The number of ways that Lyon isn’t Wolfe is pretty large and I won’t spoil your fun in discovering them. Now, Lyon’s unlicensed as a PI, so he can’t take on paying clients — but he occasionally gets people who will take him up on his free services. He’s decent at solving puzzles and low-priority mysteries (not that he doesn’t find his way into something bigger on occasion). Once he gets a client (non-paying, Arnie’d have me stress), he goes through whatever steps he needs to figure it out (including his own version of Wolfe’s lip movement and sending Arnie on fact-finding missions), and goes to some lengths to assemble some sort of audience for his reveal. I can’t help smiling as I think about it, really.

The whole thing is a tongue-in-cheek tribute to the Nero Wolfe/Rex Stout — recognizing the brilliance of the Stout’s work (how can you not?), while poking fun at it. Lyon’s really a goofy character and Woodbine is great at pointing that out — while begrudgingly admitting that he gets things right every now and then. There’s a lot of fun to be had in the story telling — the mysteries aren’t all that much to get excited about, it’s in watching Lyon stumble through his cases that the entertainment is found. Well, that and Woodbine’s commentary.

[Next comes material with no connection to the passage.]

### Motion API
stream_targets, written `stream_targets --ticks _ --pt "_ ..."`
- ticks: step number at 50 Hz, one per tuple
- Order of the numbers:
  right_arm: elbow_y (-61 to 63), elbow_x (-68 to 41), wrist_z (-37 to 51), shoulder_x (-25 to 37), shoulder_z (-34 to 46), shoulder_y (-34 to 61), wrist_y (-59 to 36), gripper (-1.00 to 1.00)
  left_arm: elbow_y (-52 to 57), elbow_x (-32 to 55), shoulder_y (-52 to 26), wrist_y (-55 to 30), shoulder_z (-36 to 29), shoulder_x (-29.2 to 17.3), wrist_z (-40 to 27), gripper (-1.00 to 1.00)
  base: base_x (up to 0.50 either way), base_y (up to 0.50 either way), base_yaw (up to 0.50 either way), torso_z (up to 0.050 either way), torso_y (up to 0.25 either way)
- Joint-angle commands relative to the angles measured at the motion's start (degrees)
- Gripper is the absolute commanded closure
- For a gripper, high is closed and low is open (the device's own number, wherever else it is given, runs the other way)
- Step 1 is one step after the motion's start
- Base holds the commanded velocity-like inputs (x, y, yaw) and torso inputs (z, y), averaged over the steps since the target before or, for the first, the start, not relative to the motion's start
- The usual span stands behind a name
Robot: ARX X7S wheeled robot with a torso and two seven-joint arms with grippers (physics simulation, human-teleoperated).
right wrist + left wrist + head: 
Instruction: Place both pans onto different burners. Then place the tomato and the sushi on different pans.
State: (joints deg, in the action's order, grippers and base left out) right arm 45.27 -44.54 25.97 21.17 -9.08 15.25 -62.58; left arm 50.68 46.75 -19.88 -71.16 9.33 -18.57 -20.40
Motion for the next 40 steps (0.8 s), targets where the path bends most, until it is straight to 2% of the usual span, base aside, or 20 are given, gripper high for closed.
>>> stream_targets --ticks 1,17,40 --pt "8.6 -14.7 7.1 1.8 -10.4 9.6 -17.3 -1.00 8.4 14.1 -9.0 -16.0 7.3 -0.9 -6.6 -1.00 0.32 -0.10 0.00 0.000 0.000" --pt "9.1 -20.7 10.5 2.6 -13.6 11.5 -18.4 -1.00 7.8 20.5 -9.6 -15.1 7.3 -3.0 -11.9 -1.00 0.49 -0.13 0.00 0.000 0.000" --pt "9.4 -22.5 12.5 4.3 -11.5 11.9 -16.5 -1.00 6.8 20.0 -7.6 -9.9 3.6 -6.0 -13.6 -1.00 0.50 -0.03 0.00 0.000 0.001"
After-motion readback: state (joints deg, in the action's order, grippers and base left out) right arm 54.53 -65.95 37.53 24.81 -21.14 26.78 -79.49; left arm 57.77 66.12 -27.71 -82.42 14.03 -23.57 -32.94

Not unlike many of the Wolfe stories (particularly the short stories).

I wouldn’t recommend reading more than two of these stories in a sitting, I think they work best as solo shots. It’s a difficult call, because I typically wanted to go on for one more. Also, I’m not sure how enjoyable these’d be for non-Wolfe readers — but then again, I think a lot of the humor would hold up and it might entice a reader to learn more about Lyon’s idol. And anything that gets people to read Rex Stout’s Nero Wolfe novels is a good thing.

But for readers of Stout’s Wolfe novels? This is a must read. He’s not trying and failing to recapture Stout’s magic (see Goldsborough post-The Bloodied Ivy), he’s intentionally missing and yet somehow getting a little of it. I really enjoyed this book and can easily see me re-reading it a handful of times.

Disclaimer: I received this eARC from Adams Media via NetGalley in exchange for this post — thanks to both for this.